Il s'éloigna avec l'air le plus hautain et le plus sec qu'il put trouver dans sa mémoire. Il rentra chez lui, et fut tout content d'y rencontrer son hôte, le bon M. Bonnard, le marchand de blé.
Peu à peu, par ennui, et sans songer le moins du monde à l'amour, Lucien prit les soins d'un amoureux ordinaire, ce qui lui sembla fort plaisant.
Le dimanche matin, il plaça un de ses domestiques en faction vis-à-vis la porte de l'hôtel de Pontlevé. Lorsque ce domestique vint lui dire que Mme de Chasteller venait d'entrer à la Propagation, petite église du pays, il y courut. Mais cette église était si exiguë, et les chevaux de Lucien, sans lesquels il s'était fait une loi de ne jamais sortir, menaient tant de bruit sur le pavé de la rue, et sa présence en uniforme était si remarquée, qu'il eut honte de ce manque de délicatesse. Il ne put pas bien voir Mme de Chasteller qui s'était placée au fond d'une chapelle assez obscure. Il crut remarquer beaucoup de simplicité chez elle. Le dimanche suivant, il vint à pied à la Propagation; mais, même ainsi, il était mal à son aise; il faisait trop d'effet.

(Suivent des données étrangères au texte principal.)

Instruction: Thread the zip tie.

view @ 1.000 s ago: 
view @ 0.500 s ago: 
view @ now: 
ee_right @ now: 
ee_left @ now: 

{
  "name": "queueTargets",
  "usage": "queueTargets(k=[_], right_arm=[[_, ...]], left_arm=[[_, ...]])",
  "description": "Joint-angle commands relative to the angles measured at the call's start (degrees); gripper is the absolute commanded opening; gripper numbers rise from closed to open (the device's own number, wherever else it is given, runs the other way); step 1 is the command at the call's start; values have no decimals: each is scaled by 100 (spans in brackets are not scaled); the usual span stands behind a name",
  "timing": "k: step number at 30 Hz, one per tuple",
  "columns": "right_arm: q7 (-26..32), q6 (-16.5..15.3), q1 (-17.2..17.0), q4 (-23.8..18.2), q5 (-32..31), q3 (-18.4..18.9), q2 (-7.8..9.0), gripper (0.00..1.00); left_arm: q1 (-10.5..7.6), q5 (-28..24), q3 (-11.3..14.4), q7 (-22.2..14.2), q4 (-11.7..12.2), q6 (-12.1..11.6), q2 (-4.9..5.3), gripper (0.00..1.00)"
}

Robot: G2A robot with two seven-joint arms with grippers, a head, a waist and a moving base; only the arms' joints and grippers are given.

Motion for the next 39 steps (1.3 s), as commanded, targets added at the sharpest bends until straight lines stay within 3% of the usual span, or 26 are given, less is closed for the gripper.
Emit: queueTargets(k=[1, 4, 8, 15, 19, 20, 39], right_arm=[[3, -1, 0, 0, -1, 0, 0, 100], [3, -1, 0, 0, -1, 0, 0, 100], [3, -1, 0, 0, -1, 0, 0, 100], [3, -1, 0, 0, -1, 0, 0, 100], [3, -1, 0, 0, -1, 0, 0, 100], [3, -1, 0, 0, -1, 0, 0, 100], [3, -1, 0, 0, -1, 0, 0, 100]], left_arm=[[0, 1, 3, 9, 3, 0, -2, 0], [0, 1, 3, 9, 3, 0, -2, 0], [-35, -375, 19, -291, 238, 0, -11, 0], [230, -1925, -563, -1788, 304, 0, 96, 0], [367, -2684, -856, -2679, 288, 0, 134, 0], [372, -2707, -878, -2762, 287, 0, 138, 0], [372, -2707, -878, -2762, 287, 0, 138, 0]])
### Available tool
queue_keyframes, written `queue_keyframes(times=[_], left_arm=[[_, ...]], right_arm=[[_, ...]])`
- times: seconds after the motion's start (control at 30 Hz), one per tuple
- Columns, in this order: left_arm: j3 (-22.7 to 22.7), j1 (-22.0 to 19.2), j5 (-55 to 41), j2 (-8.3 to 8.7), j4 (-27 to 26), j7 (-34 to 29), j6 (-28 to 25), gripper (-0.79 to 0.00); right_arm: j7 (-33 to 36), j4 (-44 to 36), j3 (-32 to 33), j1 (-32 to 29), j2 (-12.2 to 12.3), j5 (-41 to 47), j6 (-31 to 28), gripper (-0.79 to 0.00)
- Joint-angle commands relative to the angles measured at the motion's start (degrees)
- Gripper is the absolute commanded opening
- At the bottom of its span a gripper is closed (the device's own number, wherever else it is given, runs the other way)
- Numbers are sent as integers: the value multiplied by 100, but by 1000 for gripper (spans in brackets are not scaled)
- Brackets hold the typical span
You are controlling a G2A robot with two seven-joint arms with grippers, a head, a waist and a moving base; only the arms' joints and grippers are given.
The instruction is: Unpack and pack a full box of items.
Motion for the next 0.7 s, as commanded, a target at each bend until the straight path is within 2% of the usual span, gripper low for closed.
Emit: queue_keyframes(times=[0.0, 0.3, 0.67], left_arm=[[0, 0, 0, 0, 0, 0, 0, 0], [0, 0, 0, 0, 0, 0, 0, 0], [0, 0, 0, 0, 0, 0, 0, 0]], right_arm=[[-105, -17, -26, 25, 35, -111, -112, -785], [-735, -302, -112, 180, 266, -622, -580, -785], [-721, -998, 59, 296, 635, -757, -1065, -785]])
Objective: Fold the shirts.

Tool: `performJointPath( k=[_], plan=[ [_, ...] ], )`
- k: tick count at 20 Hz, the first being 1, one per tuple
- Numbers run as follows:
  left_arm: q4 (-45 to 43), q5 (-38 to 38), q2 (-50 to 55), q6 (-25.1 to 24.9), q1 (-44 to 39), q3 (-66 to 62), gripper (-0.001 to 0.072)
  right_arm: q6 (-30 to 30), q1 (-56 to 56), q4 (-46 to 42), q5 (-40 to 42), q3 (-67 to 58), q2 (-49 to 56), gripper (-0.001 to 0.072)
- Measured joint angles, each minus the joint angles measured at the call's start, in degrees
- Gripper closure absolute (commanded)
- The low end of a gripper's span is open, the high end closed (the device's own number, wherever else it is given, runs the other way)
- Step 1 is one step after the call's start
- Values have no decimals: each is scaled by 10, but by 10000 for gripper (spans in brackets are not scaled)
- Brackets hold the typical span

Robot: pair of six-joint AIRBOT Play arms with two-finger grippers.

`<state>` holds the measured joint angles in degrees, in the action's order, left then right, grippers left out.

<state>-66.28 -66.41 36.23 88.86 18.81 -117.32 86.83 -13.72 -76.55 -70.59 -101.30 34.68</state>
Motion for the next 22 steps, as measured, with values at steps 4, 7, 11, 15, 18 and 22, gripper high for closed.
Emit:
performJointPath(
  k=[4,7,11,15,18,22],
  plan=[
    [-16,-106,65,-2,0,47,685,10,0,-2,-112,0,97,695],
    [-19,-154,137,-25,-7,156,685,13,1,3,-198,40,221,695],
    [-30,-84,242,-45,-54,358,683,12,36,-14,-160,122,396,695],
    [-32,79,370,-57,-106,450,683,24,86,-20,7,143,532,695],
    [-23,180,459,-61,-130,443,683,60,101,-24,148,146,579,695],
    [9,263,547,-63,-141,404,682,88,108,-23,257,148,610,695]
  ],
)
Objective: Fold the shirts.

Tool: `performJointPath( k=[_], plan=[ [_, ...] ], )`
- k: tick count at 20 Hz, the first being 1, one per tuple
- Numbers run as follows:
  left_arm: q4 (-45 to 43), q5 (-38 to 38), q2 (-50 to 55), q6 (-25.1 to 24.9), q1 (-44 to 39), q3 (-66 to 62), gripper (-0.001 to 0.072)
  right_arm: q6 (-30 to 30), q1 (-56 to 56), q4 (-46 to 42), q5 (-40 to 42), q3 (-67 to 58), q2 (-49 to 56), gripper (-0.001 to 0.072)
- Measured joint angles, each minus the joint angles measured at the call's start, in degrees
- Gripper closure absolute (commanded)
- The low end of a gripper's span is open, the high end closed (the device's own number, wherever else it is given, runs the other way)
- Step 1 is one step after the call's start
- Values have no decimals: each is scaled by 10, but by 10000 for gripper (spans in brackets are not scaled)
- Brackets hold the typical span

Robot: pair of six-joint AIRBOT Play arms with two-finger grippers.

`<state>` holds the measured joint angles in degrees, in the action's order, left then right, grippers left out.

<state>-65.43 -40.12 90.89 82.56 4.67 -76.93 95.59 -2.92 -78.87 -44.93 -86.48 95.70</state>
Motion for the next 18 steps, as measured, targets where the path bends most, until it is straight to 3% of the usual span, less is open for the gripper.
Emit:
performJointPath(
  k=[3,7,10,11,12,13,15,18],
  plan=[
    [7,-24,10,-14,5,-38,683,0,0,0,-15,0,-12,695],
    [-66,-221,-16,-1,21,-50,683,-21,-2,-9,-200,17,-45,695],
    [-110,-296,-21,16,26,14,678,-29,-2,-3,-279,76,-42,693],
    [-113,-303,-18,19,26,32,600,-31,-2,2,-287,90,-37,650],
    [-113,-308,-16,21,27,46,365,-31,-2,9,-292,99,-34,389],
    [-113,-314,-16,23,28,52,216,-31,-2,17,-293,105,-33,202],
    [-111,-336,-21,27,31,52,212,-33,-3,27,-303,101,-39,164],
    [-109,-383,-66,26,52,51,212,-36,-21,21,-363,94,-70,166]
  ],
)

Il eût été difficile d'avoir l'air plus distingué que Mme de Chasteller; seulement, Lucien, qui s'était placé de façon à la bien voir comme elle sortait, remarqua que, lorsqu'elle ne tenait pas les yeux strictement baissés, ils étaient d'une beauté si singulière que, malgré elle, ils trahissaient sa façon de sentir actuelle.
«—Voilà des yeux, pensa-t-il, qui doivent souvent donner de l'humeur à leur maîtresse. Quoi qu'elle fasse, elle ne peut pas les rendre insignifiants.»
Ce jour-là, ils exprimaient une attention et une mélancolie profondes.
«—Est-ce encore à M. de Busant de Sicile qu'il faut faire l'honneur de ces regards touchés?»
Cette question qu'il se fit gâta tout son plaisir.
«—Je ne croyais pas les amours de garnison sujettes à ces inconvénients.»
Cette idée raisonnable, mais vulgaire, mit un peu de sérieux dans l'âme de Lucien; et il tomba dans une rêverie profonde.